■ Brief ■
Excluding images, repeat the data exactly as given.
** Entries supplied follows **
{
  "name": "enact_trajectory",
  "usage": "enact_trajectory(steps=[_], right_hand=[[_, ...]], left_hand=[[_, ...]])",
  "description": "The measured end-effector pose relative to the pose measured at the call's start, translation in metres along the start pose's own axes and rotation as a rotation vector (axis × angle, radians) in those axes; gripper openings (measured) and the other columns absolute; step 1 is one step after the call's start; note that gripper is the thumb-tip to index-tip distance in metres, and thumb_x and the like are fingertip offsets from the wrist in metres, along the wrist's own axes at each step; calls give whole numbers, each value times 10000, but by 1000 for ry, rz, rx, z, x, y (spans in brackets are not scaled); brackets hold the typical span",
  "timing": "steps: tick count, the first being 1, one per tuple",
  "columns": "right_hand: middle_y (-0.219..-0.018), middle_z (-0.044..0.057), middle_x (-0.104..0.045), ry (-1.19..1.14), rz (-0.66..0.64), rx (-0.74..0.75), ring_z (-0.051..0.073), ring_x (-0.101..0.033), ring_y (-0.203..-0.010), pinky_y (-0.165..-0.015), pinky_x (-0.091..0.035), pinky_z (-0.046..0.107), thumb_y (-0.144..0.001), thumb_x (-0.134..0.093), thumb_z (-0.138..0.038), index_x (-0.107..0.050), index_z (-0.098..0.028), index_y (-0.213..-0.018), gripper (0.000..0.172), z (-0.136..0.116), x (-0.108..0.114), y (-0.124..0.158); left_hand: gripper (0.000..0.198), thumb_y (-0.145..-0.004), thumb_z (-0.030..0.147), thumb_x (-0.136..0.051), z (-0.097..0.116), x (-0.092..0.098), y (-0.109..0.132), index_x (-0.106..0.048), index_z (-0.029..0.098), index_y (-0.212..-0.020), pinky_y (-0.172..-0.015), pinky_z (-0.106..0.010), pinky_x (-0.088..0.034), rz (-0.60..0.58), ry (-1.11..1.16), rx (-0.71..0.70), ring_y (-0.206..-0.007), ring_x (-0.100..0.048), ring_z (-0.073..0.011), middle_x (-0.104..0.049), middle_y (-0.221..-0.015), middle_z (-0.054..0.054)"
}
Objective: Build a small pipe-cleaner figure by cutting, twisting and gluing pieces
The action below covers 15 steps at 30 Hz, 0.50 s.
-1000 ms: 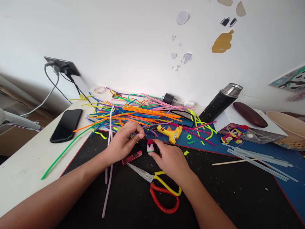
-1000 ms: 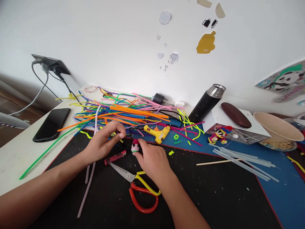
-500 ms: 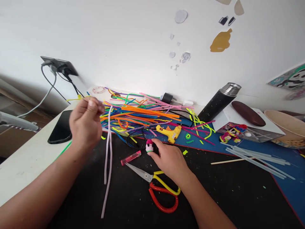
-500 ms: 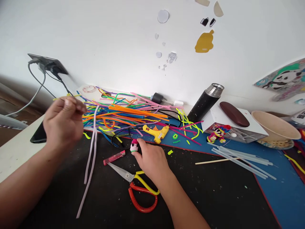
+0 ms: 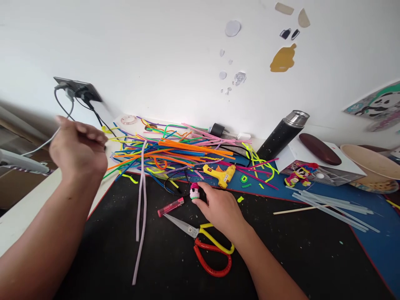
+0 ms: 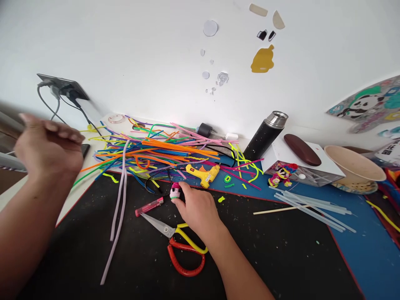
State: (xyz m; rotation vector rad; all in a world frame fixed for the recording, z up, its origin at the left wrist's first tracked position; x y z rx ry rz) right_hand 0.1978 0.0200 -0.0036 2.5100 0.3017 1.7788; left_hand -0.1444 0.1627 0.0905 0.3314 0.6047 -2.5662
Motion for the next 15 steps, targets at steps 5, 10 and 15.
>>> enact_trajectory(steps=[5,10,15], right_hand=[[-800,29,-788,-133,30,-1,249,-742,-739,-630,-389,310,-1026,-708,-418,-634,-211,-1518,539,7,2,-1],[-677,-18,-686,-320,153,39,204,-630,-612,-610,-387,296,-1016,-691,-407,-682,-212,-1474,497,15,13,0],[-647,-30,-614,-474,284,45,180,-574,-578,-624,-433,284,-1023,-615,-374,-724,-199,-1419,447,24,26,4]], left_hand=[[308,-920,488,-756,-28,-73,64,-770,185,-865,-722,-283,-491,-607,-443,98,-754,-625,-182,-713,-781,-23],[283,-1051,384,-567,-31,-140,162,-813,252,-1101,-981,-391,-526,-1334,-653,-148,-1084,-698,-266,-792,-1143,-73],[337,-1070,419,-558,-39,-163,195,-779,235,-1247,-990,-423,-527,-1506,-721,-225,-1136,-684,-305,-755,-1194,-121]])
Point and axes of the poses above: each hand's wrist, its own y-axis away from the middle knuckle, its own x-axis out of the back of the hand, z = x × y, the point moved 10 cm from there along -y, towards the middle knuckle
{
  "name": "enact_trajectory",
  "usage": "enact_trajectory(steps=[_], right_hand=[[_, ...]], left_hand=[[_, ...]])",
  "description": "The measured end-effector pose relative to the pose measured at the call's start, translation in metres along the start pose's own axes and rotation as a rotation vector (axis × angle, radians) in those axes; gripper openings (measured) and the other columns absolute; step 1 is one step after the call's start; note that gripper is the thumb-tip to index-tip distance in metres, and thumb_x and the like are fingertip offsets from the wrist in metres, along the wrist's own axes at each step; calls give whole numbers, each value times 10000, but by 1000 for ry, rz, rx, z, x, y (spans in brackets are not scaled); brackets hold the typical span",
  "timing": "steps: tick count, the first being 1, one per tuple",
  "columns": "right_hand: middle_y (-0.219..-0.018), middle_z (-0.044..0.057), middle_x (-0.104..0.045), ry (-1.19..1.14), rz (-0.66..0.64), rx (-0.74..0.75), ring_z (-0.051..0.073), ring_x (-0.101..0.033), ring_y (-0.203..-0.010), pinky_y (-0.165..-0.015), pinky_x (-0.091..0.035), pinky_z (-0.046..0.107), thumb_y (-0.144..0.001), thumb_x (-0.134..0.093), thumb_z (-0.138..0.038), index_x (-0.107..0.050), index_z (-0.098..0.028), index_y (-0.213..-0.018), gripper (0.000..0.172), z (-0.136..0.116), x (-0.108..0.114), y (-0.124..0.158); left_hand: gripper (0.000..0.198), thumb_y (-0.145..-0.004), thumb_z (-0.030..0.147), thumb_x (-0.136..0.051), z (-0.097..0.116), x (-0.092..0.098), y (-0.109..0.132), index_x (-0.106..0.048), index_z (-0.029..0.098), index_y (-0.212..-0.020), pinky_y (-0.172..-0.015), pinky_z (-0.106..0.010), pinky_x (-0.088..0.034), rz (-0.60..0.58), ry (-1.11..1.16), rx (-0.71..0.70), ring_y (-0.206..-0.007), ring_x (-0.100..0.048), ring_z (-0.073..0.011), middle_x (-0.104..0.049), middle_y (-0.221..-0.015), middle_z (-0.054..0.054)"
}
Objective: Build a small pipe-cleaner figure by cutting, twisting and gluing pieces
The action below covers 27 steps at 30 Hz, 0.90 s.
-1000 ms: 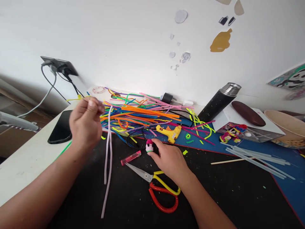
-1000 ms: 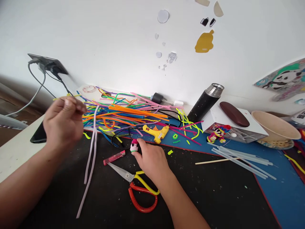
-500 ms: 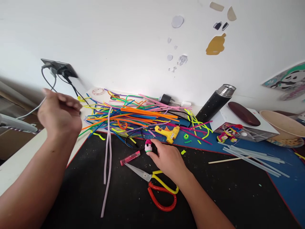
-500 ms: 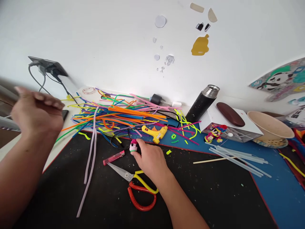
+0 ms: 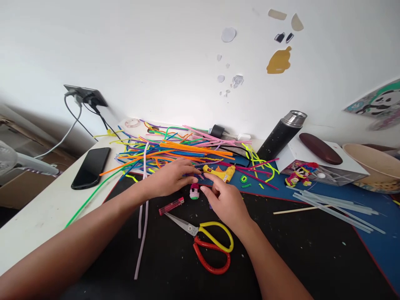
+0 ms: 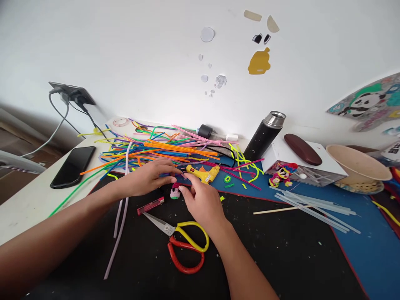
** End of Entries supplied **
■ Answer below ■
{
  "name": "enact_trajectory",
  "usage": "enact_trajectory(steps=[_], right_hand=[[_, ...]], left_hand=[[_, ...]])",
  "description": "The measured end-effector pose relative to the pose measured at the call's start, translation in metres along the start pose's own axes and rotation as a rotation vector (axis × angle, radians) in those axes; gripper openings (measured) and the other columns absolute; step 1 is one step after the call's start; note that gripper is the thumb-tip to index-tip distance in metres, and thumb_x and the like are fingertip offsets from the wrist in metres, along the wrist's own axes at each step; calls give whole numbers, each value times 10000, but by 1000 for ry, rz, rx, z, x, y (spans in brackets are not scaled); brackets hold the typical span",
  "timing": "steps: tick count, the first being 1, one per tuple",
  "columns": "right_hand: middle_y (-0.219..-0.018), middle_z (-0.044..0.057), middle_x (-0.104..0.045), ry (-1.19..1.14), rz (-0.66..0.64), rx (-0.74..0.75), ring_z (-0.051..0.073), ring_x (-0.101..0.033), ring_y (-0.203..-0.010), pinky_y (-0.165..-0.015), pinky_x (-0.091..0.035), pinky_z (-0.046..0.107), thumb_y (-0.144..0.001), thumb_x (-0.134..0.093), thumb_z (-0.138..0.038), index_x (-0.107..0.050), index_z (-0.098..0.028), index_y (-0.213..-0.018), gripper (0.000..0.172), z (-0.136..0.116), x (-0.108..0.114), y (-0.124..0.158); left_hand: gripper (0.000..0.198), thumb_y (-0.145..-0.004), thumb_z (-0.030..0.147), thumb_x (-0.136..0.051), z (-0.097..0.116), x (-0.092..0.098), y (-0.109..0.132), index_x (-0.106..0.048), index_z (-0.029..0.098), index_y (-0.212..-0.020), pinky_y (-0.172..-0.015), pinky_z (-0.106..0.010), pinky_x (-0.088..0.034), rz (-0.60..0.58), ry (-1.11..1.16), rx (-0.71..0.70), ring_y (-0.206..-0.007), ring_x (-0.100..0.048), ring_z (-0.073..0.011), middle_x (-0.104..0.049), middle_y (-0.221..-0.015), middle_z (-0.054..0.054)"
}
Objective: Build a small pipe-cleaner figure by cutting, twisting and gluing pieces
The action below covers 15 steps at 30 Hz, 0.50 s.
-1000 ms: 
-1000 ms: 
-500 ms: 
-500 ms: 
+0 ms: 
+0 ms: 
State: (xyz m; rotation vector rad; all in a world frame fixed for the recording, z up, its origin at the left wrist's first tracked position; x y z rx ry rz) right_hand 0.1978 0.0200 -0.0036 2.5100 0.3017 1.7788; left_hand -0.1444 0.1627 0.0905 0.3314 0.6047 -2.5662
Motion for the next 15 steps, targets at steps 5, 10 and 15.
>>> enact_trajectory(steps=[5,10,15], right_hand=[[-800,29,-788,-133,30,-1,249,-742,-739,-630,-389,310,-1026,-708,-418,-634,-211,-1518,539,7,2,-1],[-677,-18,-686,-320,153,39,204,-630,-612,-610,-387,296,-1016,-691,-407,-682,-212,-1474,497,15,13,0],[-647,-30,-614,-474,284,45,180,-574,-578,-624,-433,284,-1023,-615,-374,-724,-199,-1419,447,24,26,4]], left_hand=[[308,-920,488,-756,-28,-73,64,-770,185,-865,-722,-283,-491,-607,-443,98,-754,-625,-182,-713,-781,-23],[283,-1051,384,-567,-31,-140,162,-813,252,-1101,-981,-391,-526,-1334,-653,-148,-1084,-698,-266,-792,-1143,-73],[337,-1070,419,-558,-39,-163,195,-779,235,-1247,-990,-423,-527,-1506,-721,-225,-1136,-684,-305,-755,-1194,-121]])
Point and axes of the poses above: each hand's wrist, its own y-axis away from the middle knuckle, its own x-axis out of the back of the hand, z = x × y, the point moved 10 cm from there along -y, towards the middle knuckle
{
  "name": "enact_trajectory",
  "usage": "enact_trajectory(steps=[_], right_hand=[[_, ...]], left_hand=[[_, ...]])",
  "description": "The measured end-effector pose relative to the pose measured at the call's start, translation in metres along the start pose's own axes and rotation as a rotation vector (axis × angle, radians) in those axes; gripper openings (measured) and the other columns absolute; step 1 is one step after the call's start; note that gripper is the thumb-tip to index-tip distance in metres, and thumb_x and the like are fingertip offsets from the wrist in metres, along the wrist's own axes at each step; calls give whole numbers, each value times 10000, but by 1000 for ry, rz, rx, z, x, y (spans in brackets are not scaled); brackets hold the typical span",
  "timing": "steps: tick count, the first being 1, one per tuple",
  "columns": "right_hand: middle_y (-0.219..-0.018), middle_z (-0.044..0.057), middle_x (-0.104..0.045), ry (-1.19..1.14), rz (-0.66..0.64), rx (-0.74..0.75), ring_z (-0.051..0.073), ring_x (-0.101..0.033), ring_y (-0.203..-0.010), pinky_y (-0.165..-0.015), pinky_x (-0.091..0.035), pinky_z (-0.046..0.107), thumb_y (-0.144..0.001), thumb_x (-0.134..0.093), thumb_z (-0.138..0.038), index_x (-0.107..0.050), index_z (-0.098..0.028), index_y (-0.213..-0.018), gripper (0.000..0.172), z (-0.136..0.116), x (-0.108..0.114), y (-0.124..0.158); left_hand: gripper (0.000..0.198), thumb_y (-0.145..-0.004), thumb_z (-0.030..0.147), thumb_x (-0.136..0.051), z (-0.097..0.116), x (-0.092..0.098), y (-0.109..0.132), index_x (-0.106..0.048), index_z (-0.029..0.098), index_y (-0.212..-0.020), pinky_y (-0.172..-0.015), pinky_z (-0.106..0.010), pinky_x (-0.088..0.034), rz (-0.60..0.58), ry (-1.11..1.16), rx (-0.71..0.70), ring_y (-0.206..-0.007), ring_x (-0.100..0.048), ring_z (-0.073..0.011), middle_x (-0.104..0.049), middle_y (-0.221..-0.015), middle_z (-0.054..0.054)"
}
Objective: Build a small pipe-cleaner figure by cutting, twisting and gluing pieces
The action below covers 27 steps at 30 Hz, 0.90 s.
-1000 ms: 
-1000 ms: 
-500 ms: 
-500 ms: 
+0 ms: 
+0 ms: 

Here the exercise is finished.